On air, CBS twice mentioned its polls emphasizing support for a "guest worker" program after a long list of conditions. As part of the big April 10 protest coverage, CBS reporter Jim Axelrod announced: "According to a new CBS News poll, 74 percent of Americans favor allowing illegal immigrants to stay and work if they have been here at least five years, pay a fine and back taxes, speak English and don’t have a criminal record. But even if you wipe away all those conditions, more Americans still favor allowing illegals to apply for work permits than oppose the idea." (That number was 49 percent to 43 percent, with a three percent margin of error.) The next morning, the poll result was shortened. Co-host Julie Chen declared: "A new CBS News poll shows 74 percent of Americans favor legal status for immigrants who have been here for more than five years."
What Polls Were Missing? CBS did not cite its own poll findings that 87 percent (April 6-9) or 89 percent (May 4-8) of Americans said that the problem of illegal immigration was "very serious" or "somewhat serious." But CBS used the polls against President Bush. On March 30, Jim Axelrod noted Bush was facing "strong Republican opposition" and "attacks from his own party, who paint him as out of touch with Americans on immigration reform, since polls show most Americans think immigrants here illegally should be forced to go home."
NBC’s polling mentions in March were designed to highlight GOP fissures on immigration, a favorite NBC theme. On March 25, George Lewis singled out Republican numbers: "But according to an NBC/Wall Street Journal poll, 59 percent of Republicans disagree with a temporary worker program for illegal immigrants." But in fact, the poll results found 59 percent of all Americans disagreed with the temporary-worker program, not just Republicans. Two days later, David Gregory also singled out the GOP: "The public, polls show, considers illegal immigrants a major problem.
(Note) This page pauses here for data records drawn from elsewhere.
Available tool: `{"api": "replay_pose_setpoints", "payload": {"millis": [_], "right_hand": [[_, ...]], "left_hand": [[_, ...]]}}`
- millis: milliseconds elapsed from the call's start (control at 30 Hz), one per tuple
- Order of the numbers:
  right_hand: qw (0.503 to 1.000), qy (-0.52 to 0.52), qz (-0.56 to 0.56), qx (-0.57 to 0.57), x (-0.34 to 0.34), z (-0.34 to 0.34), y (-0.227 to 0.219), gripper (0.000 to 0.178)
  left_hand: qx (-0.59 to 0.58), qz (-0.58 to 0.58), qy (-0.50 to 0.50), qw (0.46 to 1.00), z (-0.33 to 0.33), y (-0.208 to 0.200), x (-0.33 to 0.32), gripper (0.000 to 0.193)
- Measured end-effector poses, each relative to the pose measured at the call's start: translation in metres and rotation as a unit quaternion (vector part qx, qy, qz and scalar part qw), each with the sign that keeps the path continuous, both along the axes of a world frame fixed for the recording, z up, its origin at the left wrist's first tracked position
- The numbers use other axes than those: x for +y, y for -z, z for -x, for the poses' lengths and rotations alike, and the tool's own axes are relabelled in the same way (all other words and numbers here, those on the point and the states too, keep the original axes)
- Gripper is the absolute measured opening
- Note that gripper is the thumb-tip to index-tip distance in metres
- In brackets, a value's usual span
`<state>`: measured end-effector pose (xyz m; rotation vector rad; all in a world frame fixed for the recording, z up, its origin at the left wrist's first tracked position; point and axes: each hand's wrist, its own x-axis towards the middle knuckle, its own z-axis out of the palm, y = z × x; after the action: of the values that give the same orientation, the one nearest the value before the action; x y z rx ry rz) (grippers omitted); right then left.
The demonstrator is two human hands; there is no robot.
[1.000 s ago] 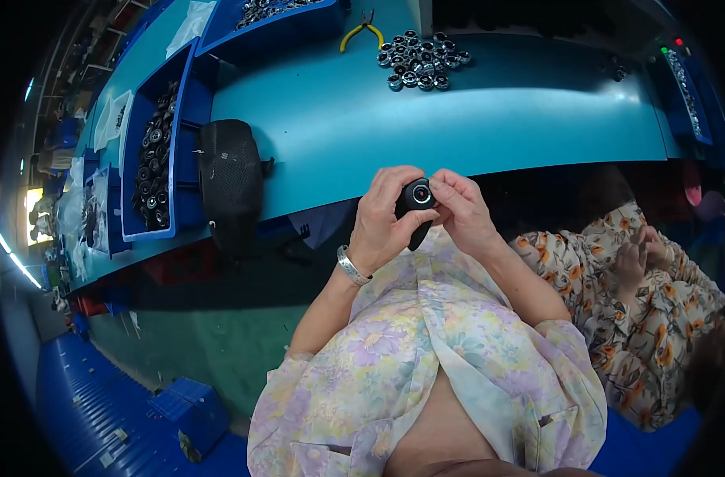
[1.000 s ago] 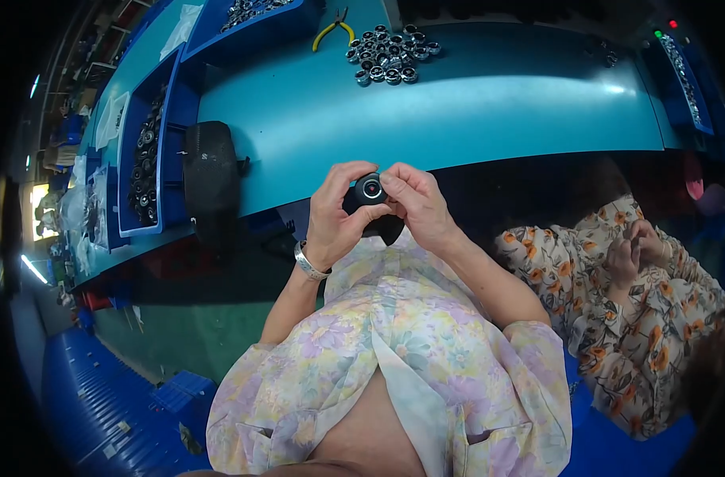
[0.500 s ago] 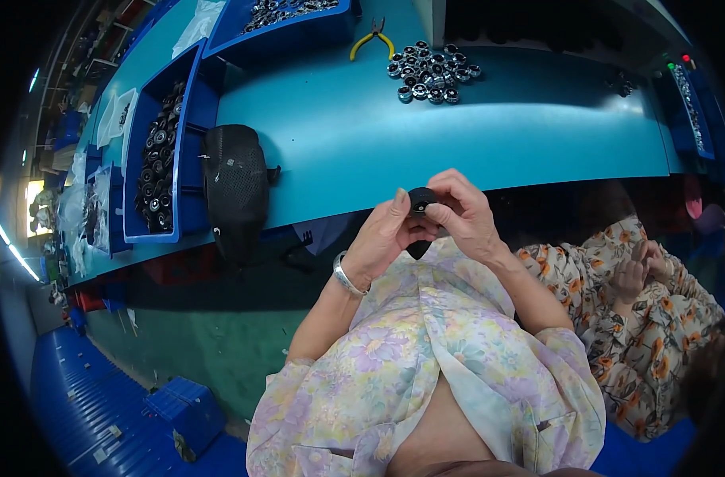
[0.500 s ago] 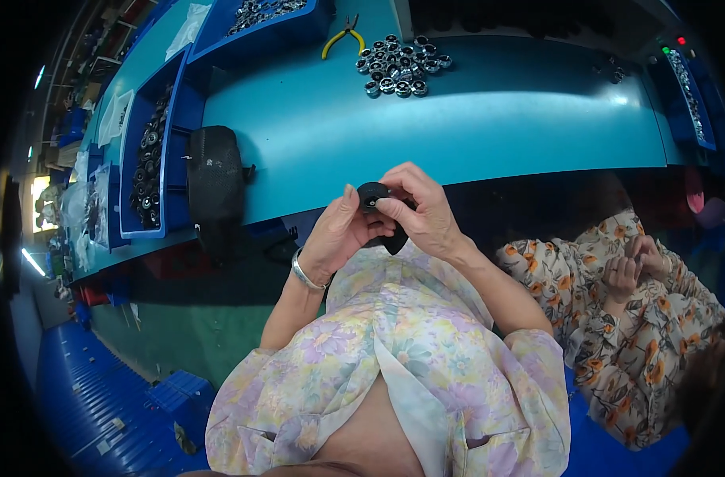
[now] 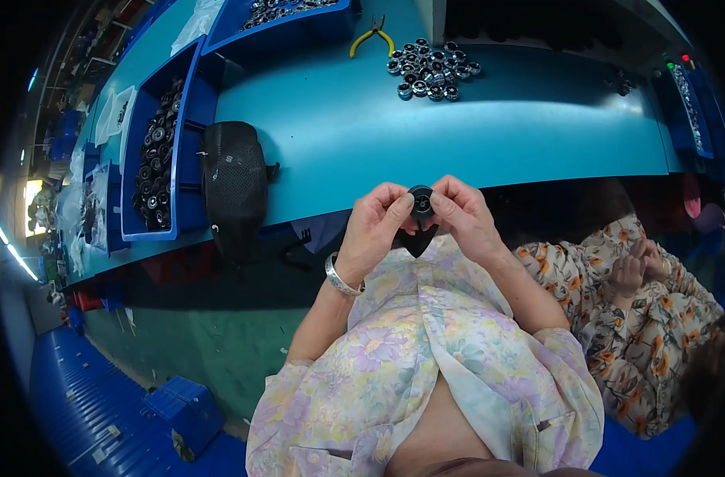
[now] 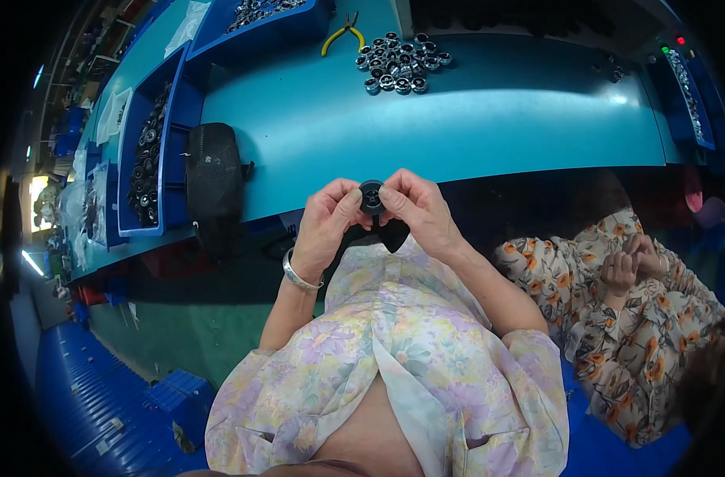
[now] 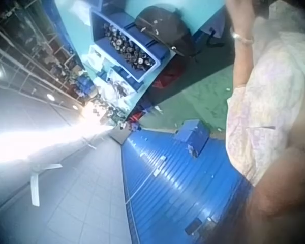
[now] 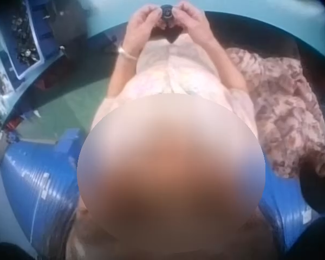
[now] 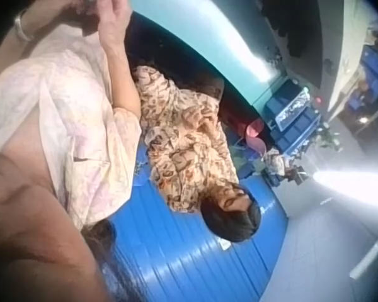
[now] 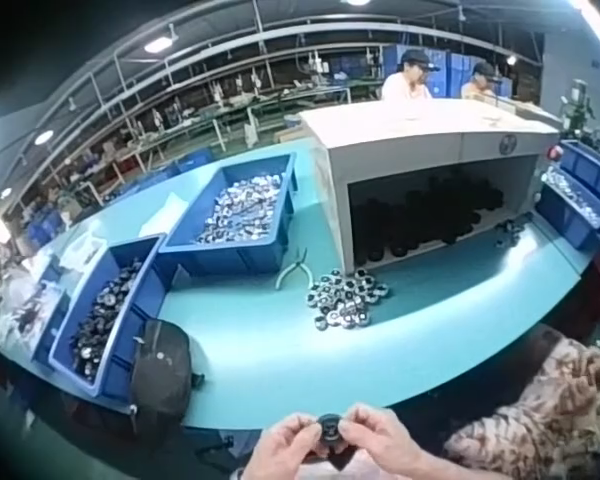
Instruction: The recorder is assembling small mechanical components by inserting metal rings into black plastic housings at a factory workbench.
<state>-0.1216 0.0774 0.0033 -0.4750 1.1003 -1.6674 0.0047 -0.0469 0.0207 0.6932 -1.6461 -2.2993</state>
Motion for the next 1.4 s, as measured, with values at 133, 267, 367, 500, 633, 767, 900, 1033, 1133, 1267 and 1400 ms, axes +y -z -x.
{"api": "replay_pose_setpoints", "payload": {"millis": [133,267,367,500,633,767,900,1033,1133,1267,1400], "right_hand": [[0.996,-0.008,-0.014,0.093,-0.001,-0.002,-0.003,0.024],[0.999,-0.018,-0.009,0.033,-0.003,0.000,0.007,0.024],[1.000,-0.015,-0.004,-0.014,-0.004,0.001,0.008,0.023],[0.998,-0.007,-0.029,0.057,0.002,0.001,-0.007,0.022],[0.989,-0.072,-0.052,0.121,0.003,0.006,-0.011,0.018],[0.985,0.021,-0.009,0.170,0.000,-0.012,-0.005,0.020],[0.986,0.103,0.001,0.134,-0.002,-0.025,-0.007,0.019],[0.984,0.096,-0.017,0.150,-0.001,-0.012,-0.013,0.021],[0.992,0.071,-0.025,0.100,-0.001,-0.005,-0.008,0.023],[0.996,0.043,-0.015,0.081,-0.005,-0.003,0.000,0.024],[0.984,-0.016,-0.048,0.169,-0.002,0.000,-0.007,0.025]], "left_hand": [[-0.019,0.079,0.008,0.997,-0.002,0.006,0.000,0.021],[-0.006,0.038,-0.002,0.999,0.001,0.013,0.001,0.022],[-0.011,0.031,-0.007,0.999,0.003,0.013,0.002,0.022],[-0.014,0.037,0.008,0.999,0.003,0.010,0.004,0.022],[-0.048,0.097,0.089,0.990,-0.007,-0.001,-0.002,0.017],[-0.041,0.065,0.039,0.996,-0.008,0.003,0.006,0.016],[0.005,0.063,-0.034,0.997,-0.001,0.010,0.017,0.014],[0.001,-0.004,0.008,1.000,0.011,0.005,0.010,0.016],[0.028,-0.085,0.009,0.996,0.013,0.007,0.007,0.018],[0.013,-0.091,0.022,0.995,0.003,0.013,0.001,0.020],[-0.022,0.042,0.045,0.998,-0.004,0.009,-0.004,0.022]]}}
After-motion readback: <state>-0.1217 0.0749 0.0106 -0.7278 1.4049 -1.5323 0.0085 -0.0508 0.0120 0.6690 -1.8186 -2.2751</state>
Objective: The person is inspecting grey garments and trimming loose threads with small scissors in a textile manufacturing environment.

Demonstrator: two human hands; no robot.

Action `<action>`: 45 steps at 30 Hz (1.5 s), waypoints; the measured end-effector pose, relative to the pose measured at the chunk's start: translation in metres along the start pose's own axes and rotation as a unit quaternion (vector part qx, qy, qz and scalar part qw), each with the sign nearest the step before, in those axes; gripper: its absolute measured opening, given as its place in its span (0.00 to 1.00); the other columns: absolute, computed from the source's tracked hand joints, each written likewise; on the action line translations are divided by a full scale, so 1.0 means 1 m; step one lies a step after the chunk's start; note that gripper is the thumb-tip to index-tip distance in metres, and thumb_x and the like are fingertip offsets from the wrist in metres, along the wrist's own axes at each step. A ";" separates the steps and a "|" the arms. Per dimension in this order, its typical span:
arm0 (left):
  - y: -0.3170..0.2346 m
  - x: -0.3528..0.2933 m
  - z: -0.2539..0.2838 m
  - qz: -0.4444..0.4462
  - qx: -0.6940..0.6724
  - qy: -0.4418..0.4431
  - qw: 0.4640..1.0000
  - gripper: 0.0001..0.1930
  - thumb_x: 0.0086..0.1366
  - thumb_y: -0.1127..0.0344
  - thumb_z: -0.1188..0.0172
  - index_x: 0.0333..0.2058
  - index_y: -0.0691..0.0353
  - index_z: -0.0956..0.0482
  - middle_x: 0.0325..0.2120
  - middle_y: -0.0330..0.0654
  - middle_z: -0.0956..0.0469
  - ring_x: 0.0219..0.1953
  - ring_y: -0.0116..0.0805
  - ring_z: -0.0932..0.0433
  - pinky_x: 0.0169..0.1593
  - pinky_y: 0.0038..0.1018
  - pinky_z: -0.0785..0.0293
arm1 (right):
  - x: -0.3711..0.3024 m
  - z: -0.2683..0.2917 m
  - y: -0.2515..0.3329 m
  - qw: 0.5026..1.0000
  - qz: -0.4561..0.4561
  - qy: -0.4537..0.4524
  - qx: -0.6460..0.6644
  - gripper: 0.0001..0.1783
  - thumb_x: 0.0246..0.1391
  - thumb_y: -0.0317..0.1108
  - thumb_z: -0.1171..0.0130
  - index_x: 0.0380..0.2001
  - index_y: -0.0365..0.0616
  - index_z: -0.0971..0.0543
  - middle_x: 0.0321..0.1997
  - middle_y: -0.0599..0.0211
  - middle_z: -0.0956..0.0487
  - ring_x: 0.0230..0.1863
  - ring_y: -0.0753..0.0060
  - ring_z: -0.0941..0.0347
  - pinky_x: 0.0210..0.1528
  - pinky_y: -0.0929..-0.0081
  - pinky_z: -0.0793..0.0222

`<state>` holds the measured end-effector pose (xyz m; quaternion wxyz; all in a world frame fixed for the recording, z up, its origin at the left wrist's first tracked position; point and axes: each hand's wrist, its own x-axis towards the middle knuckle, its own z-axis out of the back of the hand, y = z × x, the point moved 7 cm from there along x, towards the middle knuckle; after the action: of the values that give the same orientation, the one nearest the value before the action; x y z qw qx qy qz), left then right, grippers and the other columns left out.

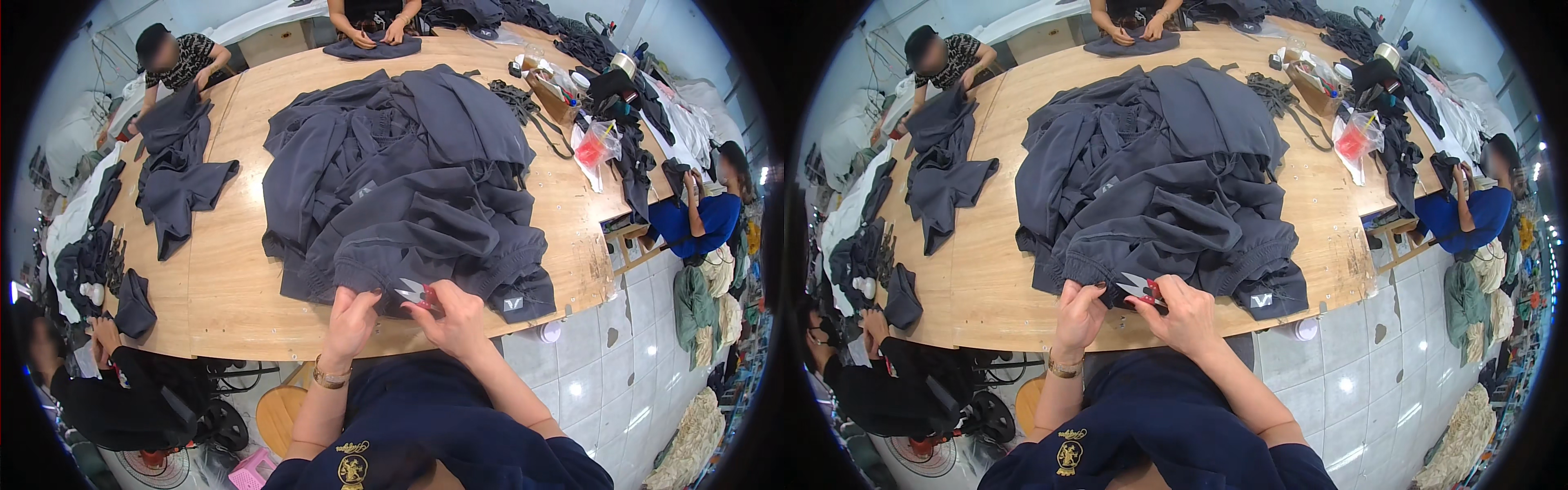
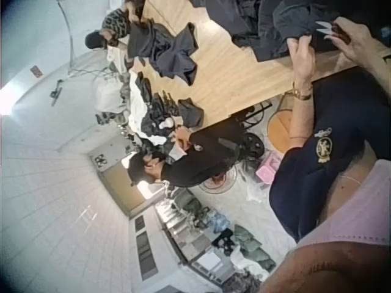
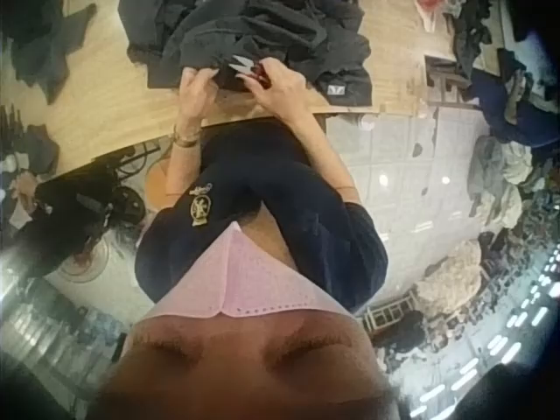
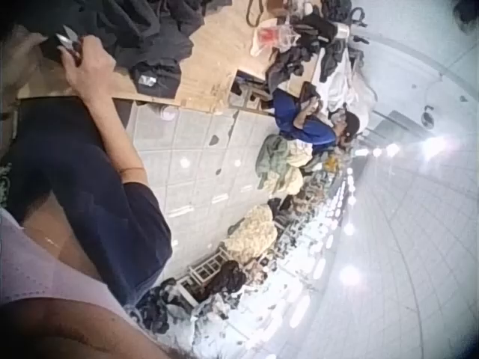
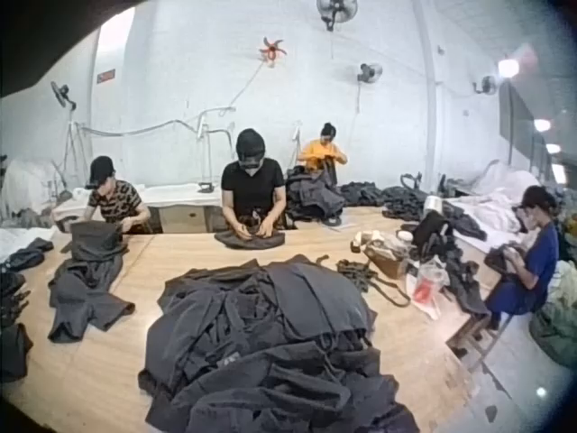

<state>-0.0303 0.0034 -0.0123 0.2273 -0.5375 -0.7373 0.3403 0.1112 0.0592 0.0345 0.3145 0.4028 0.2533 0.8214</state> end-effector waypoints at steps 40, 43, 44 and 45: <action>-0.012 0.002 -0.012 -0.086 0.177 -0.026 0.980 0.13 0.58 0.84 0.48 0.43 0.71 0.27 0.39 0.41 0.24 0.42 0.26 0.26 0.49 0.23 0.30 | 0.019 -0.008 -0.001 0.978 -0.136 0.040 0.152 0.12 0.45 0.33 0.34 0.25 0.38 0.27 0.19 0.65 0.25 0.17 0.72 0.30 0.20 0.78 0.36; -0.009 0.001 -0.014 -0.102 0.278 0.001 0.955 0.13 0.58 0.83 0.47 0.43 0.71 0.27 0.40 0.41 0.25 0.42 0.25 0.27 0.47 0.22 0.30 | 0.024 -0.007 0.000 0.963 -0.123 -0.012 0.238 0.09 0.44 0.25 0.34 0.28 0.38 0.25 0.24 0.71 0.25 0.23 0.88 0.34 0.24 0.86 0.37; -0.007 0.001 -0.014 -0.102 0.277 0.001 0.955 0.13 0.58 0.83 0.47 0.43 0.71 0.27 0.40 0.41 0.25 0.42 0.25 0.27 0.47 0.22 0.30 | 0.024 -0.012 -0.001 0.971 -0.083 0.004 0.224 0.09 0.44 0.24 0.35 0.30 0.37 0.24 0.25 0.71 0.24 0.25 0.88 0.32 0.25 0.87 0.36; -0.007 0.000 -0.015 -0.110 0.296 -0.005 0.949 0.13 0.57 0.83 0.46 0.42 0.71 0.27 0.39 0.41 0.24 0.41 0.24 0.27 0.47 0.22 0.30 | 0.024 -0.015 0.000 0.977 -0.042 0.019 0.209 0.11 0.44 0.22 0.35 0.33 0.37 0.24 0.27 0.70 0.23 0.26 0.87 0.30 0.27 0.87 0.34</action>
<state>-0.0241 0.0060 0.0030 0.4084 -0.3596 -0.6593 0.5188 0.0872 0.0740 0.0385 0.2528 0.4327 0.4425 0.7437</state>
But figuring out how to solve it has divided Congress and split the President’s base — the business community against grass-roots conservatives."
NBC never passed along that NBC’s pollsters asked their sample if they would be more likely or less likely to vote for a candidate "who favors tighter controls on illegal immigration," and 71 percent said more likely, and only 11 percent said less likely. But the tiny percentage who agreed with the liberal stance was not presented as a political problem for Democrats or left-wing protest organizers. In May, NBC twice acknowledged its own poll showed that people felt the one-day May 1 boycott against working and shopping would hurt rather than help the cause of illegal immigrants, by a margin of 57 to 17 percent. The other two networks didn’t notice.
Poll Showed Protests Didn’t Help. On the April 1 NBC Nightly News, reporter Kevin Corke touted a new Time poll showing 79 percent of Americans in favor of a guest worker program, but Time assured survey respondents that guest workers would be here "for a fixed period of time, so the government could keep track of them." The question as worded hardly suggested legalizing illegal aliens. Corke also noted 75 percent said illegals shouldn’t be eligible for government subsidies like food stamps.
None of the networks noticed this question in the Time poll: when asked if demonstrations by "immigrants and immigration rights advocates" would make them more likely to favor a guest worker program or more likely to favor laws that "make it a crime" to enter or work illegally, only 12 percent said demonstrations made them more likely to endorse the guest-worker program, compared to 35 percent who said it made them more likely to favor laws to "make it a crime" to enter or work here, and 49 percent who said protests "don’t have that much effect" on their opinion.